The mocap used in the created environment come from the CMU mocap database and the SFU mocap database.
6.2 Training Details
The learning simulations are trained using Graphics Processing Unit (GPU)s. The simulation is not only simulating the interaction physics of the world but also rendering the simulation scene in order to capture video observations. On average it takes days to execute a single training simulation. The process of rendering and copying the images from the GPU is one of the most expensive operations with the method.
6.3 Distance Function Training
In Figure 7(b) we show the training curve for the recurrent siamese network. The model learns smoothly considering that the training data used is constantly changing as the RL agent explores. In Figure 7(a) the learning curve for the siamese RNN is shown after performing pretraining. We can see the overfitting portion that occurs during RL training. This overfitting can lead to poor reward prediction during the early phase of training.

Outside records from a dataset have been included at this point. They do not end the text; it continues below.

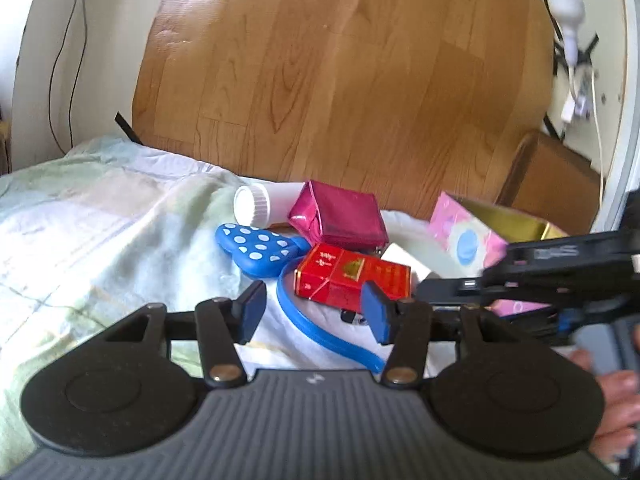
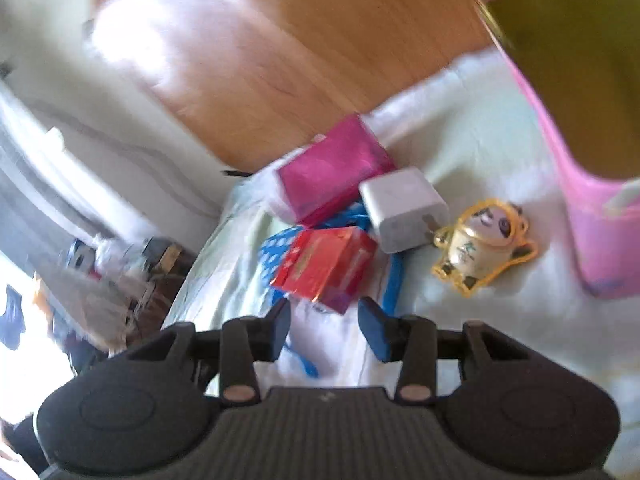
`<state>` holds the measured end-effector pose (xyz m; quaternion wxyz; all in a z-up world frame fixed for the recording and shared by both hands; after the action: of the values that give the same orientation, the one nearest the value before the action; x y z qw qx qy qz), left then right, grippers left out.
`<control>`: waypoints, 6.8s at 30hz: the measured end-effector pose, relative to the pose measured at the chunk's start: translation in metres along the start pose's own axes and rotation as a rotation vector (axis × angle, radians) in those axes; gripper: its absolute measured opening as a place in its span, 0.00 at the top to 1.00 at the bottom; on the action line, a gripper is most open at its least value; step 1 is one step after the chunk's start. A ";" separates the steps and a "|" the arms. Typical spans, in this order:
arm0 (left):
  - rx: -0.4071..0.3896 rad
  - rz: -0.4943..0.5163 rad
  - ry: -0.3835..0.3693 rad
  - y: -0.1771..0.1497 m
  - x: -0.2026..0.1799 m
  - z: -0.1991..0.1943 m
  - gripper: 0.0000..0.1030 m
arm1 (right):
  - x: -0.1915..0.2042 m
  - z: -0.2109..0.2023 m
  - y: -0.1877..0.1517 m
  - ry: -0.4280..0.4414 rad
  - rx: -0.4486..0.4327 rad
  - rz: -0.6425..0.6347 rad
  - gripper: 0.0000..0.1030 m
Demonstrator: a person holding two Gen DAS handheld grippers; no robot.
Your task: Organize rigid objects
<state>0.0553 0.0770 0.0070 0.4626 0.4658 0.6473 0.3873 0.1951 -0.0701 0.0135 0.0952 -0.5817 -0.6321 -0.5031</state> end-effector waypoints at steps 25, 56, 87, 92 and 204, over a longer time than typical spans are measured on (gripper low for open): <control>0.195 0.043 -0.467 -0.018 -0.089 0.009 0.47 | -0.098 -0.172 -0.062 -0.029 -0.087 0.095 0.70; 0.083 0.225 -0.496 0.032 -0.216 0.074 0.47 | -0.028 -0.180 -0.004 -0.402 -0.531 -0.684 0.57; -0.035 0.116 -0.037 0.029 -0.116 0.043 0.19 | -0.090 -0.163 0.042 -0.509 -0.767 -0.475 0.31; 0.059 0.172 0.093 -0.004 -0.066 0.023 0.19 | -0.088 -0.165 0.037 -0.577 -0.800 -0.477 0.31; 0.262 0.099 -0.575 0.009 -0.283 0.151 0.45 | -0.143 -0.183 0.069 -0.770 -0.704 -0.540 0.65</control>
<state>0.2417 -0.1819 0.0417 0.5434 0.6425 0.5111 0.1752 0.2114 -0.3108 0.0359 -0.4717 -0.5374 -0.5418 -0.4417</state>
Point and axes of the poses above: each gripper's, at about its wrist camera, not at the fingertips, and z roughly the way its jaws point, x to its left, y to its top, the point moved 4 cm from there along z, roughly the way its jaws point, and after that the axes turned 4 degrees about -x, right-handed, at the moved point
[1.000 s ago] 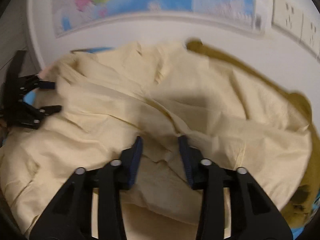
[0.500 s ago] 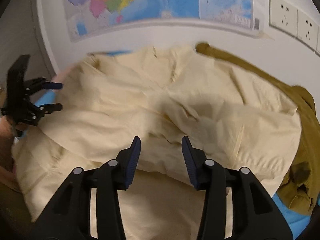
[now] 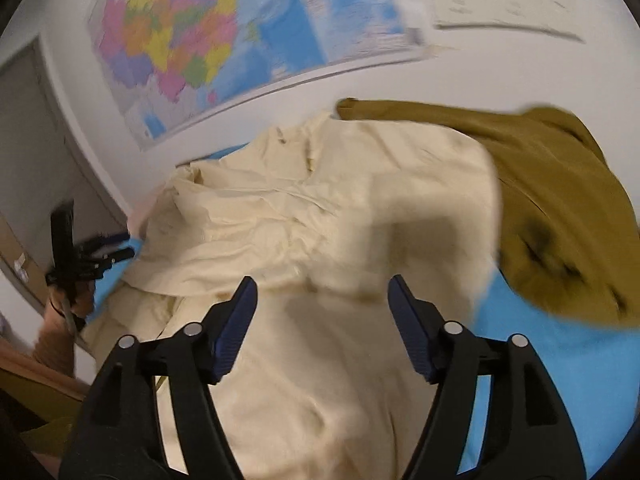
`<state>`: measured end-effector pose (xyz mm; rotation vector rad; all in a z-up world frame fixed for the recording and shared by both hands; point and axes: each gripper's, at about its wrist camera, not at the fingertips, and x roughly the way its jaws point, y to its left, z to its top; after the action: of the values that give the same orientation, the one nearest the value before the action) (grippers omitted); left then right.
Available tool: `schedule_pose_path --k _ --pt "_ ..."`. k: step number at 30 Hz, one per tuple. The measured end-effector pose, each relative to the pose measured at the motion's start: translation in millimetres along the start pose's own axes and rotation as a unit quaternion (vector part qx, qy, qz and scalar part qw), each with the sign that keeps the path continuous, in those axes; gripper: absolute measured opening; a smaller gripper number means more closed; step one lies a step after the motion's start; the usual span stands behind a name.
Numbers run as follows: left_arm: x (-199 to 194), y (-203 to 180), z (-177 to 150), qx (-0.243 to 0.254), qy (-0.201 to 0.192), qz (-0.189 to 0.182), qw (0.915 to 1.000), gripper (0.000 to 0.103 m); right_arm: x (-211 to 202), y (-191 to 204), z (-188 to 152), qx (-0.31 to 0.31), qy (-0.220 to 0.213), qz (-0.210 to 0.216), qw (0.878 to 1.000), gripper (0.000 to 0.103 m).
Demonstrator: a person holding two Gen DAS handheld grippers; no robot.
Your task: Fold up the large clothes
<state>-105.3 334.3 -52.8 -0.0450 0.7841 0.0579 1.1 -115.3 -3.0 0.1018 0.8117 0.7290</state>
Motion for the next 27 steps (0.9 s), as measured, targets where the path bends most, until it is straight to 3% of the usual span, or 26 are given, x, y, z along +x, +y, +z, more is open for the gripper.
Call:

It can be difficult to train a sequenced based distance function. One particular challenge is training the distance function to be accurate across the space of possible states. We found a good strategy was to focus on the beginning of episode data. If the model is not accurate on states seen earlier in the episode it may never learn how to get into good states later on in the episode that the distance function understands better. Therefore, when constructing batches to train the RNN on we give higher probability to starting earlier in episodes. We also give a higher probability to shorter sequences. As the agent gets better average episodes length increase, so to will the randomly selected sequence windows.
7 Positive and Negative Examples
We use two methods to generate positive and negative examples. The first method is similar to TCN where we can make an assumption that sequences that overlap more in time are more similar. For each episode two sequences are generate, one for the agent and one for the imitation motion. We compute positive pairs by altering one of these seqeunces and comparing this altered verion to its original version. Here we list the number of ways we alter sequences for positive pairs.
Adding Gaussian noise to each state in the sequence (mean and variance )
Out of sync versions where the first state is removed from the first sequence and the last state from the second sequence
Duplicating the first state in either sequence
Duplicating the last state in either sequence
We alter sequences for negative pairs by
Reversing the ordering of the second sequence in the pair.
Randomly picking a state out of the second sequence and replicating it to be as long as the first sequence.
Randomly shuffling one sequence.
Randomly shuffling both sequences.
The second method we use to create positive and negative examples is by including data for additional classes of motion. These classes denote different task types. For the humanoid3d environment we generate data for walking-dynamic-speed, running, backflipping and frontflipping. Pairs from the same tasks are labelled as positive and pair from different classes are negative.
7.1 RL Algorithm Analysis
It is not clear which RL algorithm may work best for this type of imitation problem. A number of RL algorithms were evaluated on the humanoid2d environment Figure 8(a). Surprisingly, Trust Region Policy Optimization (TRPO) (Schulman et al., 2015) did not work well in this framework, considering it has a controlled policy gradient step, we thought it would reduce the overall variance. We found that DDPG (Lillicrap et al., 2015) worked rather well. This could be related to having a changing reward function, in that if the changing rewards are considered off-policy data it can be easier to learn. This can be seen in Figure 8(b) where DDPG is best at estimating the future discounted rewards in the environment. We tried also Continuous Actor Critic Learning Automaton (CACLA) (Van Hasselt, 2012) and Proximal Policy Optimization (PPO) (Schulman et al., 2017), we found that PPO did not work particularly well on this task, this could also be related to added variance.